Find the line below with "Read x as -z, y" and the line with "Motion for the". Output exactly those lines and everything between them, leaving out the pictures.
--- DATA BELOW ---
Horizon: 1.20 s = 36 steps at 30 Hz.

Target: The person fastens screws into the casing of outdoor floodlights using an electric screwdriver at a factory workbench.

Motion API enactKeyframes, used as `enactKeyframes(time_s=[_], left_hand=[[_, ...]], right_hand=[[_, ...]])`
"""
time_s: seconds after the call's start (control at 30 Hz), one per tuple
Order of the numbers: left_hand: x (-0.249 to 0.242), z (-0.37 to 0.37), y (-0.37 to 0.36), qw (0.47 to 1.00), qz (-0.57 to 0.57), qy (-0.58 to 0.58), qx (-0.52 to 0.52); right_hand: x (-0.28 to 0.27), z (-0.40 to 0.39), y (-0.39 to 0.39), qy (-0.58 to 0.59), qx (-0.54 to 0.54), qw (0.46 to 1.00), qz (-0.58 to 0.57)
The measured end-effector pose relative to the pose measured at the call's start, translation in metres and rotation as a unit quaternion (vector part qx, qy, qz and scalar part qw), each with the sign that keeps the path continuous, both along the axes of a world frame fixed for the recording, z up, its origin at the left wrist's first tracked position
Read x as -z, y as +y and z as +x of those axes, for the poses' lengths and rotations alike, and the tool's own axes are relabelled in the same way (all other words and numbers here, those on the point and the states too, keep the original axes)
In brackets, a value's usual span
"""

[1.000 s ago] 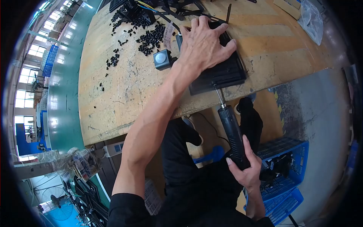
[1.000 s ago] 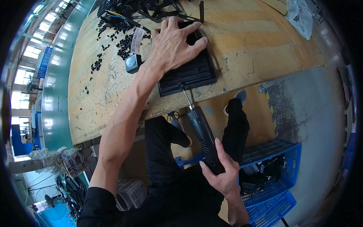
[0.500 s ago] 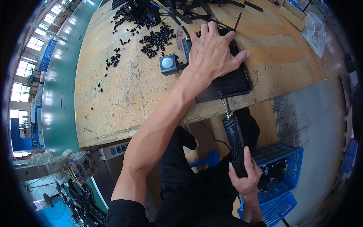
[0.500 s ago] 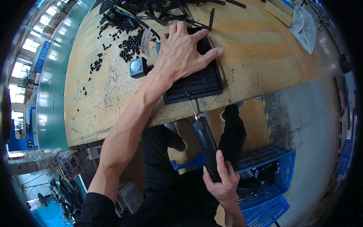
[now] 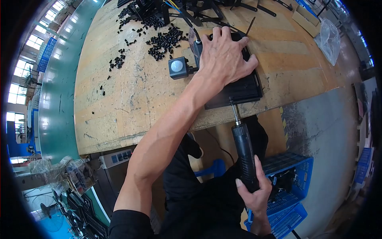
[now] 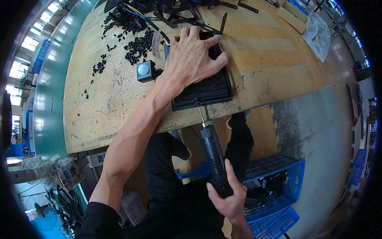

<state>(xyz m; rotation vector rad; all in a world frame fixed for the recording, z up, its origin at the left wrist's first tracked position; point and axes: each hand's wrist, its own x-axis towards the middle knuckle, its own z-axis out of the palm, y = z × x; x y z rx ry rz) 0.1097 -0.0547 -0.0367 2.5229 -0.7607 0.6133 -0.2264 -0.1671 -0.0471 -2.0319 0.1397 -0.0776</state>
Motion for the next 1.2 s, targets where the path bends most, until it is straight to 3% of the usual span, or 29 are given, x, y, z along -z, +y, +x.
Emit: enactKeyframes(time_s=[0.03,0.13,0.37,0.43,0.47,0.53,0.67,0.73,0.77,0.83,0.87,0.9,0.97,1.03,1.1,1.2], left_hand=[[0.0,0.0,0.001,1.0,0.005,0.007,-0.001],[0.003,-0.001,0.001,1.0,0.009,-0.023,-0.006],[0.003,-0.002,0.002,1.0,0.014,-0.002,-0.003],[0.003,-0.001,0.001,1.0,0.001,-0.008,-0.001],[0.003,-0.002,0.001,1.0,0.0,-0.007,0.001],[0.001,-0.003,0.001,1.0,0.007,0.005,-0.002],[-0.001,-0.003,0.001,1.0,0.007,0.016,0.005],[-0.004,-0.006,0.002,0.999,0.03,0.029,-0.001],[-0.006,-0.007,0.002,0.999,0.03,0.027,0.001],[-0.007,-0.008,0.001,0.999,0.046,0.03,-0.004],[-0.007,-0.009,0.0,0.998,0.051,0.025,-0.005],[-0.009,-0.009,0.001,0.998,0.053,0.016,-0.004],[-0.012,-0.008,0.002,0.995,0.086,0.041,0.012],[-0.013,-0.009,0.005,0.995,0.083,0.039,0.038],[-0.001,-0.009,0.001,0.995,0.088,-0.04,0.008],[0.002,-0.071,-0.005,0.993,0.09,-0.069,0.018]], right_hand=[[-0.003,-0.001,0.004,0.044,0.016,0.994,0.094],[-0.009,-0.006,0.014,0.11,0.05,0.977,0.176],[-0.031,-0.001,0.021,0.096,0.038,0.984,0.142],[-0.05,0.003,0.024,0.192,0.079,0.942,0.264],[-0.053,0.005,0.024,0.192,0.082,0.942,0.263],[-0.057,0.009,0.023,0.22,0.079,0.9,0.367],[-0.048,0.012,0.021,0.206,0.065,0.887,0.409],[-0.042,0.012,0.012,0.189,0.034,0.821,0.538],[-0.034,0.008,0.009,0.186,0.035,0.821,0.539],[-0.01,0.0,0.005,0.182,-0.007,0.646,0.741],[0.0,-0.002,0.004,0.178,-0.039,0.6,0.779],[0.011,-0.004,0.004,0.171,-0.046,0.6,0.78],[0.024,-0.007,0.006,0.174,-0.043,0.54,0.822],[0.018,-0.01,0.01,0.164,-0.065,0.54,0.823],[0.006,-0.023,0.011,0.149,0.011,0.698,0.7],[0.02,-0.058,-0.003,0.107,0.068,0.772,0.622]])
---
→ OUTPUT FOR THIS EXERCISE
Read x as -z, y as +y and z as +x of those axes, for the poses' lengths and rotations alike, and the tool's own axes are relabelled in the same way (all other words and numbers here, those on the point and the states too, keep the original axes)
In brackets, a value's usual span
"""

[1.000 s ago] 
[1.000 s ago] 
[0.500 s ago] 
[0.500 s ago] 
[now] 
[now] 

<state>(xyz m; rotation vector rad; all in a world frame fixed for the recording, z up, its origin at the left wrist's first tracked position; point and axes: each hand's wrist, its own x-axis towards the middle knuckle, its own z-axis out of the palm, y = z × x; x y z rx ry rz) 0.1097 -0.0547 -0.0367 2.5229 -0.7607 0.6133 -0.2264 -0.1671 -0.0471 -2.0319 0.1397 -0.0776</state>
Motion for the next 1.2 s, targets where the path bends most, until it is straight to 3% of the usual span, or 29 are given, x, y, z along -z, +y, +x.

Nothing remains to add to the answer.